## Available data
# # # #
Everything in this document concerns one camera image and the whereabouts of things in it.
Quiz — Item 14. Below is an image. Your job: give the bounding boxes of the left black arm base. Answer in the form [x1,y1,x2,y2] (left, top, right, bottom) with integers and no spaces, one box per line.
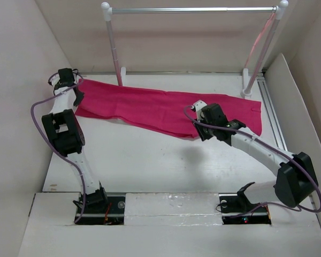
[73,194,126,225]

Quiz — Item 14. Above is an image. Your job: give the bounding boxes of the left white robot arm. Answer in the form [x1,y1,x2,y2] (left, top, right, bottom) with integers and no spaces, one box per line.
[41,68,109,213]

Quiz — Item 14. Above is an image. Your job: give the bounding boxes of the pink trousers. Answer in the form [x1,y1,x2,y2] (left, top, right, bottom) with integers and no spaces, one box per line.
[75,80,262,139]

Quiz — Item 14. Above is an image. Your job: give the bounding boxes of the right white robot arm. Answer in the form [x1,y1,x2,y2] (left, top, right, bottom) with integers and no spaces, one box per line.
[189,100,320,212]

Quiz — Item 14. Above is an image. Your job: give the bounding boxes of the white clothes rack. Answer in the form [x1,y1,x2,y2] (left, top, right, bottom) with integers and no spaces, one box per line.
[100,0,289,124]

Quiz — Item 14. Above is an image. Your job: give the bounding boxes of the pink plastic hanger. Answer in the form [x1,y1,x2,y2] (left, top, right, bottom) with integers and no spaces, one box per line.
[244,13,276,68]

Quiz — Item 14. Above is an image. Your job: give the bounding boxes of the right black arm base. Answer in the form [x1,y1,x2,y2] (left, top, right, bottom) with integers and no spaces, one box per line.
[215,182,271,225]
# # # #
## Exercise requirements
Your reply must reproduce all of the entries exactly and contain no pictures.

## Task answer
Everything in this document concerns one camera image and the whereabouts of things in it.
Quiz — Item 14. Below is an image. Your job: give the bounding boxes of the left black arm base. Answer in the form [x1,y1,x2,y2] (left, top, right, bottom) with integers and no spaces, one box per line.
[73,194,126,225]

Quiz — Item 14. Above is an image. Your job: give the bounding boxes of the left white robot arm. Answer in the form [x1,y1,x2,y2] (left, top, right, bottom) with integers and no spaces, one box per line.
[41,68,109,213]

Quiz — Item 14. Above is an image. Your job: give the bounding boxes of the pink trousers. Answer in the form [x1,y1,x2,y2] (left, top, right, bottom) with integers and no spaces, one box per line.
[75,80,262,139]

Quiz — Item 14. Above is an image. Your job: give the bounding boxes of the right white robot arm. Answer in the form [x1,y1,x2,y2] (left, top, right, bottom) with integers and no spaces, one box per line.
[189,100,320,212]

Quiz — Item 14. Above is an image. Your job: give the bounding boxes of the white clothes rack. Answer in the form [x1,y1,x2,y2] (left, top, right, bottom) with integers and no spaces, one box per line.
[100,0,289,124]

Quiz — Item 14. Above is an image. Your job: give the bounding boxes of the pink plastic hanger. Answer in the form [x1,y1,x2,y2] (left, top, right, bottom) with integers and no spaces, one box per line.
[244,13,276,68]

Quiz — Item 14. Above is an image. Your job: give the bounding boxes of the right black arm base. Answer in the form [x1,y1,x2,y2] (left, top, right, bottom) with integers and no spaces, one box per line.
[215,182,271,225]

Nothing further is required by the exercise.